Since her arrival, Fontaine has built on that idea with the Compassionate Care and Empathetic Leadership Initiative. It’s a long title for a simple concept: Give nurses the tools to take on the challenge of facing illness and death on a daily basis, and they’ll be better prepared to help patients and families do the same. Better health care relationships, better health care.

At the heart of the initiative is the idea that compassion can be taught. Nursing students keep journals reflecting on their experiences, practice tough conversations with simulated patient encounters, and attend workshops and retreats where they learn techniques to clear their minds.

The initiative has spread beyond the nursing school, said Fontaine. Medical Center staff have found ways to bring moments of peace into the hectic hospital environment, like the nurse who instituted a practice of taking a 45-second silent pause in the wake of every E.R. death to honor the patient who passed away.

So far, the implementation has been piecemeal, but Fontaine said she’s working with the Curry School of Education to build the practice of teaching compassion into the curriculum. We sat down with Fontaine and later with Rebecca Kneedler, the Curry School’s associate dean for academic partnerships and international initiatives, to talk about the process of making mindfulness part of medical care.

C-VILLE: Did you have pushback from people who thought this approach was too…New-Age-y?
DF:
I had a couple faculty members who felt like I was pushing religion—which is O.K. Now they’re on board. I’m very patient.

The way you deal with it is you fight science with science. Susan Bauer-Wu, the new Kluge Endowed Professor in Contemplative End of Life Care, got big money from the National Institutes of Health to show that mindful meditation programs for people who are having bone marrow transplants help in their quality of life, and it helps their families. She’s a trained scientist who’s doing this work. Mindful practices are getting mainstreamed now.

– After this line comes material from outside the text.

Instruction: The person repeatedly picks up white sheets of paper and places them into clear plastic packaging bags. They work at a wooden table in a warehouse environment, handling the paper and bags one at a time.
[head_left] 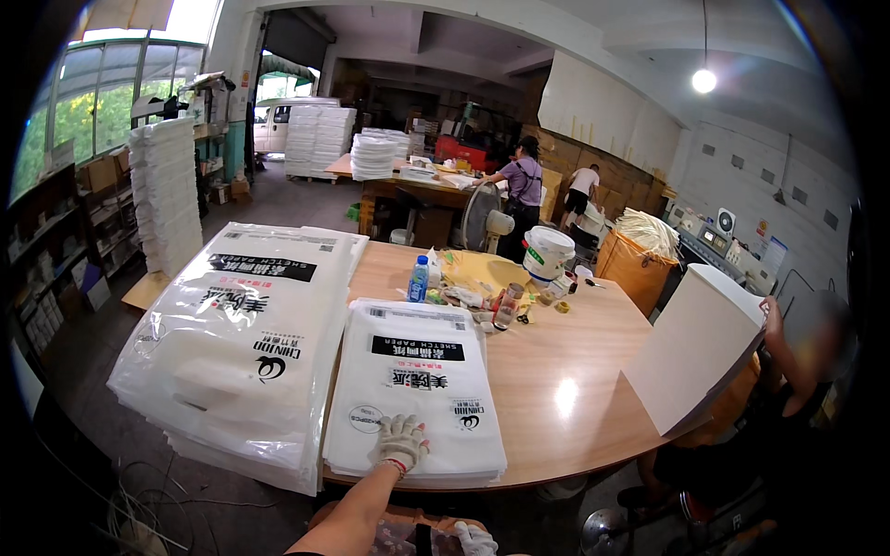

RK: We struggle with that. It is so easy to dismiss and demean this approach. I think that that’s why it’s really important that we bring the science to it. If you’re going to bring it into the university setting, then you have to approach it with the same language and rules about rigor and empirical evidence. But it’s there.

C-VILLE: Showing patients and nurses meditation techniques is one thing. Can you really teach someone to be more compassionate?
DF:
We can teach it, and we’re wrong not to teach it. We’re reclaiming the soul of health care. It’s why people come into the field. There are so many physicians and nurses who are just sad right now, because they’re not able to give the care they want.

But when we teach compassion, people are going, ‘Yes.’ It’s very hard to be angry or upset at somebody if you put yourself in their shoes. That’s a big first step to amplify compassion.

C-VILLE: So how do you teach it?
RK
: We want to help our students to just be present. Try to forget the garbage from the past and the anxiety from the future. The power of bringing that to a struggling learner, a patient, your spouse, your mother-in-law, anybody—it’s overwhelming. We’re always told, ‘Pay attention, pay attention, pay attention.’ But we’re never given any tools to do that.

DF: You have to role model compassion. You have to be aware of what’s going on around you, and that’s what we’re teaching our students—to stop, observe, and think. Understand when somebody gets upset, and ask what’s behind it. Listen and be thoughtful, even when you don’t feel like it.

C-VILLE: What do you want to see as you implement this program?
DF:
I would really like to see it improve the lives of our students and faculty and the University as a whole. With so much focus on mindful practices in Charlottesville and with the Contemplative Sciences Center here, we’re like ground zero for this kind of approach. There’s probably not one university like ours—with a law school, with an education school, a nursing school—where it’s all coming together.

And now we’re asking, if it’s a national model, how do we scale it up? How do we help others implement this? If it really works, we need to demonstrate that and replicate it. Sometimes you just have to keep talking about things.